AARP Hearing Center
Many hospitals around the country are facing a troublesome situation: Two inexpensive and commonly used chemotherapy drugs are in short supply, causing a disruption in the care of some cancer patients who are fighting for their lives.
“I’ve had colleagues ask if I can see a patient or treat a patient because they don’t have access to the drug, or they’ve lost supply,” says Jyoti Patel, M.D., a professor of medicine at Northwestern University and medical director of thoracic oncology in the Lurie Cancer Center.
Patel says her hospital has been well positioned throughout the nearly five-month-long shortage of the two medications, cisplatin and carboplatin. However, others in her region — and in communities across the U.S. — have been less fortunate. In some instances, doctors are being forced to decrease doses of these drugs or substitute in another therapy that may be less effective. In rare cases, treatment plans are being postponed.

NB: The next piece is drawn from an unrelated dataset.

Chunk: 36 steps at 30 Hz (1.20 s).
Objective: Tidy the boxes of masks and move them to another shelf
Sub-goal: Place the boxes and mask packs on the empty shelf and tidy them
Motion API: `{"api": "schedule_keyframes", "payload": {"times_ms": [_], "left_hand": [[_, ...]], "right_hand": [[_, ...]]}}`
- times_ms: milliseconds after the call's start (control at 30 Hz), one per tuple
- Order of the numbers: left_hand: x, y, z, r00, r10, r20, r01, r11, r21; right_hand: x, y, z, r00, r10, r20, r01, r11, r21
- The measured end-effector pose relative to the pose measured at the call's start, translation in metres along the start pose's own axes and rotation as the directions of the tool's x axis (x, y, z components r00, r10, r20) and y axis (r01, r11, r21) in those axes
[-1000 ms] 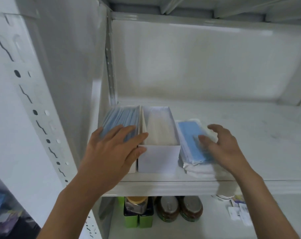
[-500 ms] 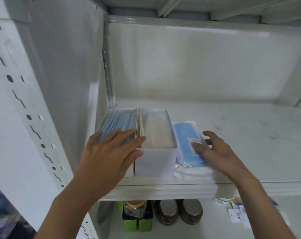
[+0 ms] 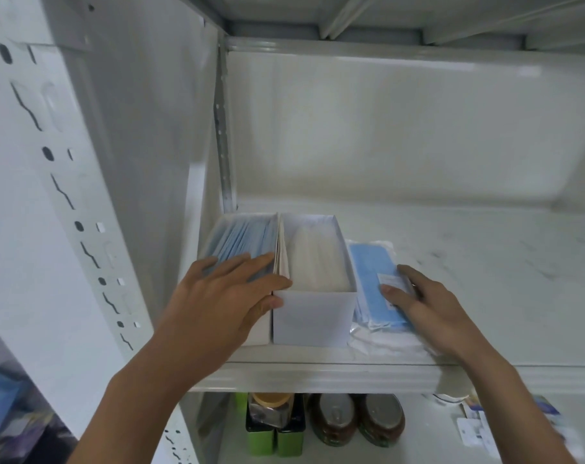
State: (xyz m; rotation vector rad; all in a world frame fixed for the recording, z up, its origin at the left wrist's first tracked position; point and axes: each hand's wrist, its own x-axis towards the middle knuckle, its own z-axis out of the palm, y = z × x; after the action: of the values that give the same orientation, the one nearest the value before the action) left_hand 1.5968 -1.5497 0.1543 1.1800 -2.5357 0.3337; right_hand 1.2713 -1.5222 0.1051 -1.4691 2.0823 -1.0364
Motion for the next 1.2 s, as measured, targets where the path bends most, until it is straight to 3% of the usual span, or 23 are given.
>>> {"api": "schedule_keyframes", "payload": {"times_ms": [267,400,500,567,733,1000,1200], "left_hand": [[-0.002,-0.004,0.001,0.999,0.032,-0.034,-0.033,0.999,-0.031],[-0.004,-0.005,-0.001,1.0,-0.005,0.031,0.009,0.99,-0.141],[0.007,0.005,-0.008,0.999,-0.012,-0.035,0.004,0.975,-0.224],[0.022,0.021,-0.011,0.998,0.034,-0.06,-0.05,0.957,-0.285],[0.05,0.046,-0.006,0.978,0.198,0.059,-0.173,0.942,-0.288],[0.038,0.032,-0.013,0.999,0.025,-0.02,-0.03,0.969,-0.245],[0.067,0.04,-0.01,0.998,-0.034,0.056,0.042,0.988,-0.149]], "right_hand": [[0.001,0.006,-0.001,0.999,0.018,0.037,-0.019,0.999,0.029],[-0.001,0.01,0.001,0.998,0.018,0.057,-0.021,0.998,0.058],[-0.001,0.01,0.001,0.997,0.034,0.066,-0.04,0.995,0.096],[-0.002,0.011,0.001,0.997,0.026,0.072,-0.033,0.995,0.096],[-0.004,0.011,0.003,0.997,0.023,0.074,-0.029,0.996,0.079],[-0.004,0.012,0.005,0.997,0.008,0.072,-0.012,0.998,0.064],[-0.004,0.012,0.007,0.998,0.002,0.061,-0.005,0.999,0.05]]}}
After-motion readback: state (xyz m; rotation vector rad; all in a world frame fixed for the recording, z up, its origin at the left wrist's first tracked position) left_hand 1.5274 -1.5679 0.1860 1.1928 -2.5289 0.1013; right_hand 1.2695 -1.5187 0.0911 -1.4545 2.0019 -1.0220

The shortage of these two cancer treatments is just one example of many drug scarcities that are rattling the health care system and affecting the health and well-being of Americans.
Over the winter, a surge in flu cases caused shortages of oseltamivir (Tamiflu), an antiviral medication that can help keep a mild case of the flu from progressing into something more serious. At the same time, pharmacies were running low on some antibiotics, and stores in some regions couldn’t keep common pain relievers in stock.
Currently, everything from Adderall to lidocaine to popular diabetes medications are in short supply. “The shortages span the gamut from things that are nice to have to things that are utterly necessary,” says Megan Ranney, M.D., an emergency physician and deputy dean at Brown University’s School of Public Health.
Drug shortages are not new
Patients may be feeling the pinch now, but drug shortages are nothing new, explains Stephen W. Schondelmeyer, a professor at the University of Minnesota College of Pharmacy and co-principal investigator for the Resilient Drug Supply Project at the school’s Center for Infectious Disease Research and Policy (CIDRAP). One hundred and fifty to 200 medications are not available in the U.S. at any given time, he adds.
“On the one hand, that seems like a fairly small number,” Schondelmeyer says. “But to individual consumers, it can be everything.”